Most English novelists fit neatly enough with this Romantic prejudice. When Marilyn Butler published a book some years ago called Jane Austen and the War of Ideas, the very title was fighting talk: ideas, in the mannerly Austen? Charles Dickens is nowhere more unregenerately English than in his genial philistinism, allergic to anything that smacks of the doctrinal rather than the affective, while Thackeray was unerringly picked off by Leavis for his ‘clubman’s wisdom’. If Conrad’s Nietzschean scepticism of the intellect helped to secure his place in the Great Tradition’, Hardy’s quaint metaphysics and homespun philosophising guaranteed his implacable exclusion from it. T.S. Eliot’s celebrated comment on Henry James – ‘a mind so fine that no idea can violate it’ – sounds like a crafty backhanded compliment but in fact represents, from the virulently anti-intellectualist Eliot, the sincerest praise. The un-Christian Lawrence believed devoutly in the Fall: it was just that for him it was a fall into consciousness, not into bestiality. From Sterne to Woolf, English fiction struggles painfully or hilariously in the gap between sensation and idea, discourse and intuition, and is thus a true sibling of English empiricist philosophy. Its implicit trope is that of irony: art must have structure to communicate, yet its texture gives the lie to all such conceptual abstractions.

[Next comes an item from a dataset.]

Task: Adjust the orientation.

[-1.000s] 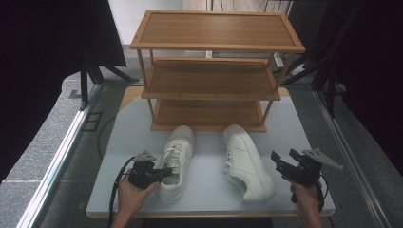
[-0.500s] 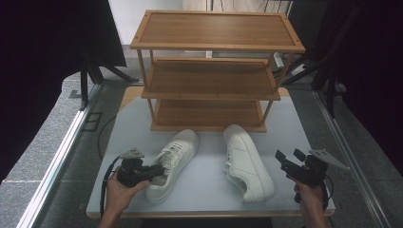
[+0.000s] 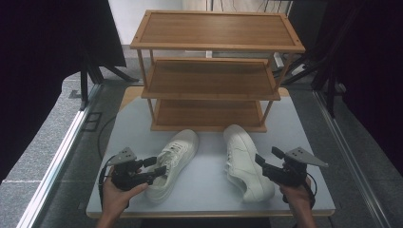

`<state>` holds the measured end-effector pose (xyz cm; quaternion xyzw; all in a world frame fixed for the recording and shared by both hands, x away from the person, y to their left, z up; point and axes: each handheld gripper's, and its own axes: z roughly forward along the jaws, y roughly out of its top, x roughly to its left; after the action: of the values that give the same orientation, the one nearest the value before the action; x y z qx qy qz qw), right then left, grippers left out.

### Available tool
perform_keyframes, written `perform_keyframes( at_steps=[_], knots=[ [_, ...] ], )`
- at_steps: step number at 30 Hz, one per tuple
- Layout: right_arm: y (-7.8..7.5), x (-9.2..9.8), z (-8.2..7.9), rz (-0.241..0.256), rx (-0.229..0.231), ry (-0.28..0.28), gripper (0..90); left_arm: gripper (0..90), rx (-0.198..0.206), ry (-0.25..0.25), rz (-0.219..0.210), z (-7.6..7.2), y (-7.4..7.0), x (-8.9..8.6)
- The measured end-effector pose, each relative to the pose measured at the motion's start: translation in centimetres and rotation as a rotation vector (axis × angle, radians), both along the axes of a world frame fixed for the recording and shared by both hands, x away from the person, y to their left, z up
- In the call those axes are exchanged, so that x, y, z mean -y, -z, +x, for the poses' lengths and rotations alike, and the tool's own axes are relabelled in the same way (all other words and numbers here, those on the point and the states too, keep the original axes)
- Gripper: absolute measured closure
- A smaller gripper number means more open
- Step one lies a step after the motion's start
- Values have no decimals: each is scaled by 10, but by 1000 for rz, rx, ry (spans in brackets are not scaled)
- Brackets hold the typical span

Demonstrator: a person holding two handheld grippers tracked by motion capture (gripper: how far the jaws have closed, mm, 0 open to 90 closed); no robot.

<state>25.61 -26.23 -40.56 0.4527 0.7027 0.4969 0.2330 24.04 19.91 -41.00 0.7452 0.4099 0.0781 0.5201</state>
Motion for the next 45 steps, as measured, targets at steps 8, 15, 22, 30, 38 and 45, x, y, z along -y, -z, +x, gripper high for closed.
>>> perform_keyframes(
  at_steps=[8,15,22,30,38,45],
  knots=[
    [-6,-38,-14,-57,-31,-202,609,381,29,-27,-30,0,0,-4],
    [13,-87,-27,-199,-89,-363,816,382,7,-72,-83,8,-5,-6],
    [31,-94,-28,-290,-141,-352,896,381,-5,-52,-82,8,-5,0],
    [33,-71,-23,-290,-167,-266,896,382,-47,-47,-77,20,5,6],
    [28,-51,-23,-232,-156,-234,900,383,-38,-32,-83,21,1,9],
    [19,-15,-16,-151,-124,-136,898,383,-47,-44,-86,20,2,6]
  ],
)
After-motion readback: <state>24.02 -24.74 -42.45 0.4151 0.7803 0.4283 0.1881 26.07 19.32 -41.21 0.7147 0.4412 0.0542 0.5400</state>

It is therefore quite remarkable, at least at first glance, that one of the greatest of all English novelists should also have been among the most distinguished intellectuals of her day. Translator of Strauss and Feuerbach, dedicated scientific rationalist, ephemeral enthusiast of Comtean Positivism, assistant editor of the Westminster Review, George Eliot had, from a typically English standpoint, exactly the wrong credentials for launching herself, fairly late in the day, as a writer of imaginative fiction. One might add that she had the wrong sort of body, too; but to recall her sex is to resolve the enigma rather than compound it. If women figure so centrally in the writing of 19th-century fiction, it is partly because, as supposed specialists in the affections or technicians of the heart, they are called on to counterpoint the arid speculations of their menfolk with an anatomy of human feeling. The role of the female novelist is thus in a sense supplementary: Elizabeth Gaskell admits that she knows little of economics, but one function of the Victorian novel is to nurture the lived experience, interpersonal values and affective pieties which those economics are in danger of brusquely dispelling. The Dickens of Hard Times is by no means averse to industrial capitalism: it is just that fancy must be added to fact, sensibility cultivated alongside sweated labour, if the workers are to be content with their lot. That this brand of Romanticism is merely the flipside of the Utilitarianism it abhors, holding as both creeds do that culture is just a sort of surplus, is not a truth the novel can allow itself to contemplate. Women, like the Derridean supplement, are both necessary and redundant, just as human feelings are in the free market. In one sense they are optional extras or dangerous diversions; in another sense they are the very subjective medium through which that social order must be ratified. The novel form is superfluous too, in so far as nobody is likely to perish without it; but in another sense, as the Victorian epoch progresses, it becomes a vital ideological necessity, a kind of affective anthropology which restores to social enquiry that delicate dimension of subjectivity so damagingly expelled by Jeremy Bentham and Herbert Spencer.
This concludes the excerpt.